ACTION ITEM: Reproduce only the top of the records, down to and including the line containing "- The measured".

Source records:
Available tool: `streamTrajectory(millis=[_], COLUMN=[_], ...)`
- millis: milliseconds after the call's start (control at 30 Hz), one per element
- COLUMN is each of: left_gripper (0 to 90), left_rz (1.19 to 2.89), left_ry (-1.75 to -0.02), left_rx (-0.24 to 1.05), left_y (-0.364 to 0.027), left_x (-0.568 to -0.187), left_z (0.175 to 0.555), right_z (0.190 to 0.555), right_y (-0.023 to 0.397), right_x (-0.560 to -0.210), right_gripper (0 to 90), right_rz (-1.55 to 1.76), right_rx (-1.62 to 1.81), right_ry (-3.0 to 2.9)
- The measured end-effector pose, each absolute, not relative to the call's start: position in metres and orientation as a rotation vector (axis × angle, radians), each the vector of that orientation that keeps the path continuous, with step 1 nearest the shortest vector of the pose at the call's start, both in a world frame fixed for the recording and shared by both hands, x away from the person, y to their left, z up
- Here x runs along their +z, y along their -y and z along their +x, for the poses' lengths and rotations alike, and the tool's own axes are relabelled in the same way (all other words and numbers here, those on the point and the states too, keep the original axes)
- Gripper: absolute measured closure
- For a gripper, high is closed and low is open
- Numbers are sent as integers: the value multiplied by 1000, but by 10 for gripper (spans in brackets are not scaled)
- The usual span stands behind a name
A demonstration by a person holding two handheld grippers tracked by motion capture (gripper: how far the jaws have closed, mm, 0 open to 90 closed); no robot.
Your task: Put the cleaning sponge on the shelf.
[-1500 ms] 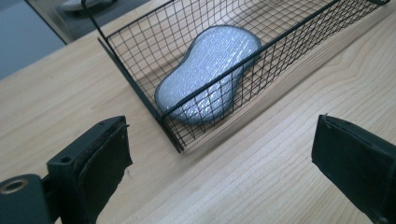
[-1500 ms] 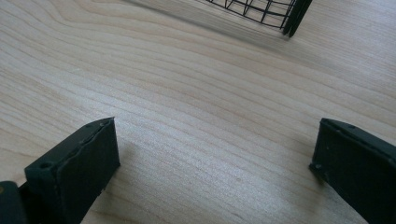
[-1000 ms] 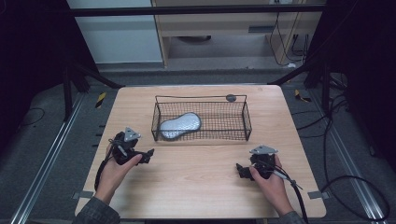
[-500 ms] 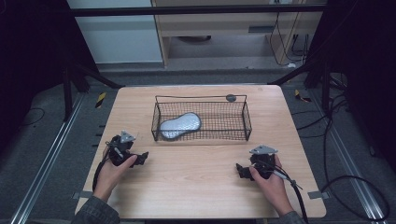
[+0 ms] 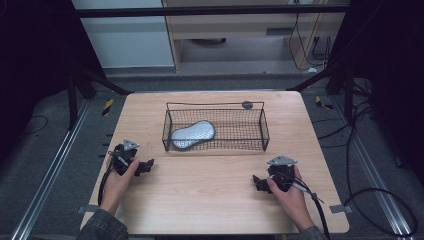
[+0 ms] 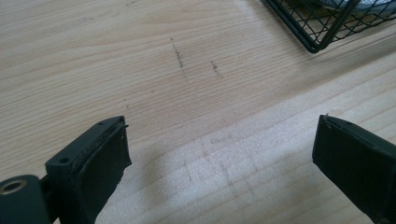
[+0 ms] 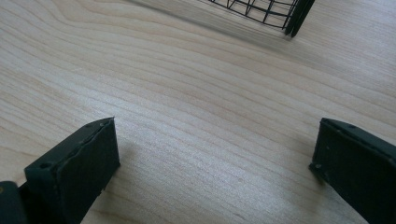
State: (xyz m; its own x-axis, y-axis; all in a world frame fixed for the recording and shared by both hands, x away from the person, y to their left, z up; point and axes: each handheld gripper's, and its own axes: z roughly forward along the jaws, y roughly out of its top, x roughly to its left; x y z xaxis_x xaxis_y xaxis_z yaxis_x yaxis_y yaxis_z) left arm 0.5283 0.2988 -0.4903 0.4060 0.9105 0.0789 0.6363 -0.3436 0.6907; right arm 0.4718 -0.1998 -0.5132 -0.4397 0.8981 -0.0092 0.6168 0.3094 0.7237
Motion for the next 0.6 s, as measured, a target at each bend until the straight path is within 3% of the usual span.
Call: streamTrajectory(millis=[600], left_gripper=[0], left_rz=[2037], left_ry=[-1322], left_rx=[581], left_y=[-294], left_x=[-508], left_z=[537], right_z=[472], right_y=[200], right_x=[-513], right_gripper=[7], right_rz=[1348], right_rx=[921], right_ry=[-2169])
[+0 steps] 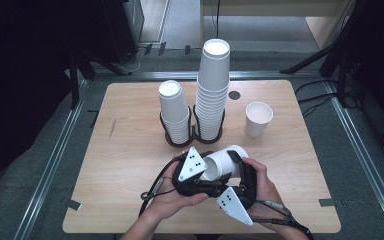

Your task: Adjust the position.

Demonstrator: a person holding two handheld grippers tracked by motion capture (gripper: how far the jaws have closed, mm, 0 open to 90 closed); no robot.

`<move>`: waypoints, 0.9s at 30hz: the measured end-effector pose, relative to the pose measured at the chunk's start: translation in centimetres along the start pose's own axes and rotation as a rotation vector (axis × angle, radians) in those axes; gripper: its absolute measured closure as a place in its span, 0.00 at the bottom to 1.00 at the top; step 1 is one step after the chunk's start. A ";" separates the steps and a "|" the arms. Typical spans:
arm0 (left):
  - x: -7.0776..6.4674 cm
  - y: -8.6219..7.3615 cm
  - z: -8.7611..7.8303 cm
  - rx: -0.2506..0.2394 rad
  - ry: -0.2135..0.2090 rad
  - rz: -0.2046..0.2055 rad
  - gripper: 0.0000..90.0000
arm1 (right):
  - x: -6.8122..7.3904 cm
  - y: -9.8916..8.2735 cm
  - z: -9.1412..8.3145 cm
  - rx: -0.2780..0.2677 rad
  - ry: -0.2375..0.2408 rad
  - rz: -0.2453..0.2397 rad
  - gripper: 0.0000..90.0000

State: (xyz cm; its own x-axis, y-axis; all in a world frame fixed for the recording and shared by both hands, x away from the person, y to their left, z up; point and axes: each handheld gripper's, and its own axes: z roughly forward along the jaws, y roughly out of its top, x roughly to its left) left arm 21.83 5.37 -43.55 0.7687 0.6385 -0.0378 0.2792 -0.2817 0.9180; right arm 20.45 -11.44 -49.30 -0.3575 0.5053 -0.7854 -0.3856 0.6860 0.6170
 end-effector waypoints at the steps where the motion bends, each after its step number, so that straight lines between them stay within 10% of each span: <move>1: 0.0 0.0 0.0 0.002 0.000 0.000 0.25 | -0.1 0.0 0.0 -0.003 0.004 -0.001 0.18; 8: 0.6 -0.2 0.0 -0.003 0.011 -0.016 0.25 | 0.0 -0.3 0.1 0.016 0.041 0.028 0.09; 18: 2.6 -0.5 -1.0 -0.138 0.077 -0.090 0.25 | -0.8 0.0 -0.3 -0.007 0.039 0.070 0.05; 27: 3.2 -0.8 -1.4 -0.270 0.121 -0.083 0.25 | -1.7 0.0 -0.4 0.003 0.001 0.242 0.05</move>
State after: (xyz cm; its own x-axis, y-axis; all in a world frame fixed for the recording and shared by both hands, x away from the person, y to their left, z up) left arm 23.20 8.64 -43.85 0.6709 0.7367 -0.0849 0.1626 -0.0344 0.9861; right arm 20.73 -12.53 -47.96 -0.4397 0.6547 -0.6148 -0.2858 0.5469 0.7869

EXERCISE SOLUTION:
Available tool: `streamTrajectory(millis=[_], COLUMN=[_], ...)`
- millis: milliseconds after the call's start (control at 30 Hz), one per element
- COLUMN is each of: left_gripper (0 to 90), left_rz (1.19 to 2.89), left_ry (-1.75 to -0.02), left_rx (-0.24 to 1.05), left_y (-0.364 to 0.027), left_x (-0.568 to -0.187), left_z (0.175 to 0.555), right_z (0.190 to 0.555), right_y (-0.023 to 0.397), right_x (-0.560 to -0.210), right_gripper (0 to 90), right_rz (-1.55 to 1.76), right_rx (-1.62 to 1.81), right_ry (-3.0 to 2.9)
- The measured end-effector pose, each absolute, not relative to the call's start: position in metres and orientation as a rotation vector (axis × angle, radians), each the vector of that orientation that keeps the path continuous, with step 1 nearest the shortest vector of the pose at the call's start, both in a world frame fixed for the recording and shared by both hands, x away from the person, y to their left, z up

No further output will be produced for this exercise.